Cet hommage est également, pour celui qui est devenu prix Viviane Esders 2024, le dévoilement d’un combat qui n’a jamais vraiment dit son nom et que l’auteur revendiquait à l’occasion, dans ce tropisme d’un communiste de gauche, comme il aimait à se nommer en privé, non conformiste pour le moins, libertaire, prenant en son dévers la face lisse d’une histoire personnelle et familiale vue au prisme de cet humour décalé, en son théâtre très privé, parlant silencieusement assez fort de la couleur de cette vie des envers à l’ambivalence notoire, sur un ton politiquement très incorrect. C’est bien ce qui nous a séduit.

Merci, Jean Claude de ce travail qui nous a réjoui, pour ce voyage au bout de la nuit…

LE VOYAGE AU BOUT DE LA NUIT DE JEAN CLAUDE DELALANDE, UNE OEUVRE ABRASIVE ET PROLIFIQUE.

« J’ai commencé à pratiquer la photographie à l’âge de 17 ou 18 ans et je ne me suis jamais arrêté depuis. Je m’étais rendu compte qu’il y avait chez moi peu de photo de mes parents jeunes ou de moi enfant. Au départ, j’ai donc photographié mes proches, pour conserver une trace.
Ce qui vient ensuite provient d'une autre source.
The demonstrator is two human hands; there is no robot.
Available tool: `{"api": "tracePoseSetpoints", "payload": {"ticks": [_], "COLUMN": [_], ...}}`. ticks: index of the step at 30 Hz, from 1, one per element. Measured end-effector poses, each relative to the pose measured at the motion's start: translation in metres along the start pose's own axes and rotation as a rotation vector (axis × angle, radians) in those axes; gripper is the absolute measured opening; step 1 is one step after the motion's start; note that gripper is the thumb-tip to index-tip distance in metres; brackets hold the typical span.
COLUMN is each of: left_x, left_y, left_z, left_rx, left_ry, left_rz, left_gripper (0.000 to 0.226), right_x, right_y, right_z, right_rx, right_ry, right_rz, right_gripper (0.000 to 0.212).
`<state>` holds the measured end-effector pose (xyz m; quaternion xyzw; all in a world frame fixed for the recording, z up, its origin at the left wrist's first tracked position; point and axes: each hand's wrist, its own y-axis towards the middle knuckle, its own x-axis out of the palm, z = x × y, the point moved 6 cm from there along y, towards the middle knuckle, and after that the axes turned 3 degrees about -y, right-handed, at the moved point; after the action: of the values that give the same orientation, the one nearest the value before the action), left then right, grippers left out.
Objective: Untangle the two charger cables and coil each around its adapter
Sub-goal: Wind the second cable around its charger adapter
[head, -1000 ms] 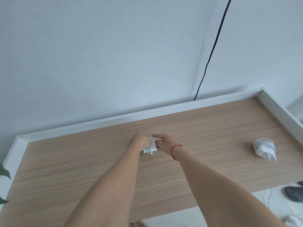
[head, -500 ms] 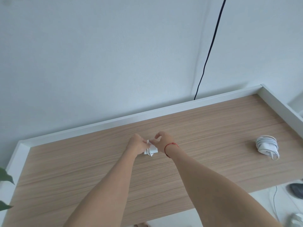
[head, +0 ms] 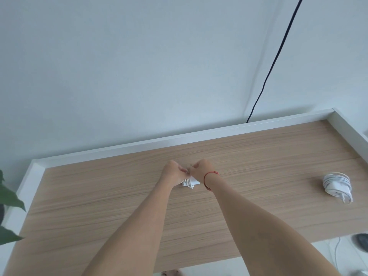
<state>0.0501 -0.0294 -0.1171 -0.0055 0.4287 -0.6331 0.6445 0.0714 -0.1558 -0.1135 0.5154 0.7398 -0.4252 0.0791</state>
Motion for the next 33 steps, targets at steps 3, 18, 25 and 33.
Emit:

Dès cette époque, je fais des autoportraits avec cette arrière-pensée que j’allais vieillir, disparaître, et qu’il fallait conserver la mémoire de ce temps présent. »

On pourrait croire Jean Claude Delalande sorti d’un film de Marcel Carné, personnage taciturne, à la Prévert, issu des Enfants du Paradis, d’Hôtel du Nord, comme on l’entend dans la bouche d’Arletty,: « c’est un caractère, ct’homme là »; c’est un peu de ce Paris ouvrier et populaire, dans la voix aigrelette, gouailleuse, à l’accent trainant du titi parisien de MénilMontant qui s’exprime dans ces mémoires familiales, chroniques parisiennes de vie d’un couple sur quarante ans et du roman acerbe de cette vie…

LA VIE PARISIENNE

Rien d’étonnant que cet employé d’assurances ait commencé sa vie en passant par la photographie, voulant remplir de photos cet album manquant de la famille, mais pas n’importe comment. Il commence à photographier cette vie d’employé en noir et blanc, en noir plutôt, très tôt, très vite, dans une subversion de classe; cette respiration lui devient nécessaire.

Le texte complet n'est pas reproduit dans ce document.